§ WORK TO BE COMPLETED: Please repeat, precisely as written, only the lines from the one containing "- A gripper" through the last line of the records below, pictures omitted.

§ TASK MATERIAL:

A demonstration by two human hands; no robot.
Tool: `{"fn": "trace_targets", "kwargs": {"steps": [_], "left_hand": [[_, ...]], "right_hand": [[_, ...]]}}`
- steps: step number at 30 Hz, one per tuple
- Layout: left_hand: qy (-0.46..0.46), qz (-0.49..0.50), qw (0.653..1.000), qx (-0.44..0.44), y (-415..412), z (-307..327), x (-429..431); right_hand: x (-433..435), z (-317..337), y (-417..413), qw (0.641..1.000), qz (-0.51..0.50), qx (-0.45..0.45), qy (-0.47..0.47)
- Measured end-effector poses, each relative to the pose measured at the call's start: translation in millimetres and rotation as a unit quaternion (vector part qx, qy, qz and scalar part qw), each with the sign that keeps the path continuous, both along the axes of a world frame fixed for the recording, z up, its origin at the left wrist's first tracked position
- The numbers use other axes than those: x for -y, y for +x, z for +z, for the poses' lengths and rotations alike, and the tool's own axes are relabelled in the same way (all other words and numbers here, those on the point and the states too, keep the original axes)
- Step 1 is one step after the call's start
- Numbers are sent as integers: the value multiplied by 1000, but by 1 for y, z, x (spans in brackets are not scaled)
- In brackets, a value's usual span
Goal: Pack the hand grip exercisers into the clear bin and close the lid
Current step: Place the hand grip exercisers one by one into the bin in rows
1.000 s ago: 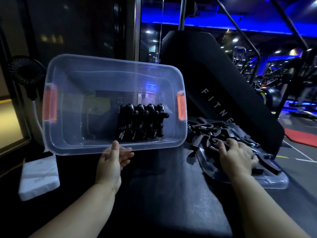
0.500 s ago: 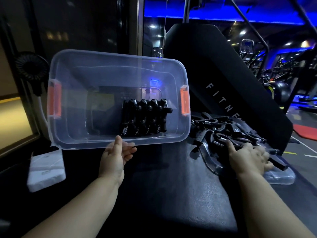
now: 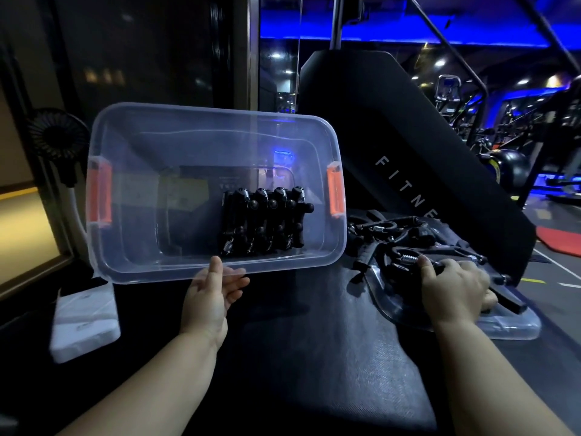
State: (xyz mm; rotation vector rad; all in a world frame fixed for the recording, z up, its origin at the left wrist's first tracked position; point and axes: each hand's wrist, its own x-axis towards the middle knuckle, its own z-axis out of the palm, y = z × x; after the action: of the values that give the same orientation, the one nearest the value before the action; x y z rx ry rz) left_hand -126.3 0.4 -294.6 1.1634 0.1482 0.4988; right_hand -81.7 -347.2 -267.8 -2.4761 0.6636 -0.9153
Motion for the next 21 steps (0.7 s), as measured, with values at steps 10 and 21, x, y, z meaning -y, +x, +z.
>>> {"fn": "trace_targets", "kwargs": {"steps": [10,21], "left_hand": [[-3,1,1000,4,-4,3,2],[1,3,1000,4,-5,5,3]], "right_hand": [[-14,3,-4,997,36,74,5],[-32,15,-21,970,128,206,17]]}}
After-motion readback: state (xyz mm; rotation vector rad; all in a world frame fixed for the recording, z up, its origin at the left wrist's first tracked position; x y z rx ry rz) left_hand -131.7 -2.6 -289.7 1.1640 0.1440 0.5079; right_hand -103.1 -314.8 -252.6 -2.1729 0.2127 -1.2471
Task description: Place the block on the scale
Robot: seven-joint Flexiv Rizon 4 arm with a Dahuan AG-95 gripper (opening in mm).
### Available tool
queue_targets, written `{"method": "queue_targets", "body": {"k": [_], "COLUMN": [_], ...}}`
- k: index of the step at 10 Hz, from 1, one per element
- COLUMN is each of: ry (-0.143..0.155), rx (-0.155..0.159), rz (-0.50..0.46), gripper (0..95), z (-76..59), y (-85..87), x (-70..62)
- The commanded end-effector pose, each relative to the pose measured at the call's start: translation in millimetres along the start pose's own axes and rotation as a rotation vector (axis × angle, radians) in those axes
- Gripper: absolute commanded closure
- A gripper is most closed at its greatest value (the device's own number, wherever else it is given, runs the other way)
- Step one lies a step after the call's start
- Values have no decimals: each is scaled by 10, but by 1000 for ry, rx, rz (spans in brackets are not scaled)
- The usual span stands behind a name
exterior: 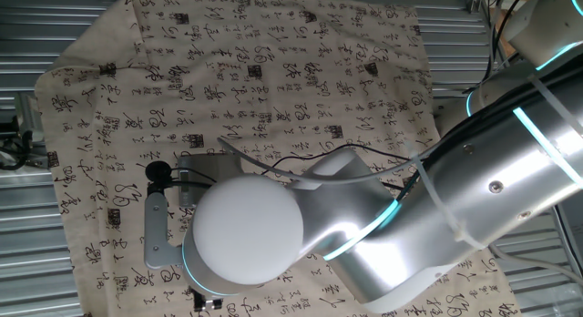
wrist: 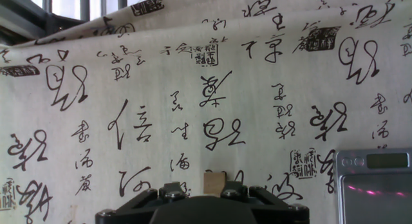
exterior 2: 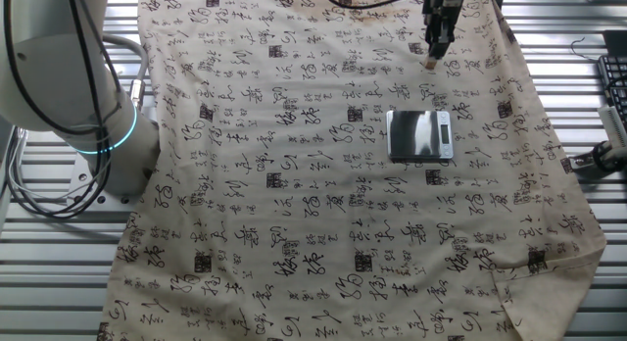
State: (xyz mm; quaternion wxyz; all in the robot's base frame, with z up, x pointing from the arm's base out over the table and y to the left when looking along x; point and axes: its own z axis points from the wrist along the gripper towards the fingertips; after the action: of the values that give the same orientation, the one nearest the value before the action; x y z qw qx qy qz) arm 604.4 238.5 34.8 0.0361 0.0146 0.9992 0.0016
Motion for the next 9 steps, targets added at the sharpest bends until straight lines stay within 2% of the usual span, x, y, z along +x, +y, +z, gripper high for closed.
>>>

§ EXERCISE OUTPUT:
- A gripper is most closed at its greatest value (the device's own number, wherever else it is given, runs the other way)
- Step one lies a step after the call's start
- Values have no decimals: each is scaled by 10, but by 1000 for ry, rx, rz (spans in brackets are not scaled)
- The usual span stands behind a name
exterior: 
wrist: 
exterior 2: 
State: (xyz mm; quaternion wxyz; all in the robot's base frame, with z up, x pointing from the arm's base out over the table and y to the left when looking along x; point and axes: its own z axis points from the wrist along the gripper towards the fingertips; after the action: of the values that give the same orientation, the one nearest the value before the action; x y z qw qx qy qz) arm 604.4 238.5 34.8 0.0361 0.0146 0.9992 0.0016
Motion for the next 9 steps, targets added at the sharpest bends until straight lines stay within 2% of the usual span, x, y, z along +x, +y, +z, gripper high for closed.
>>>

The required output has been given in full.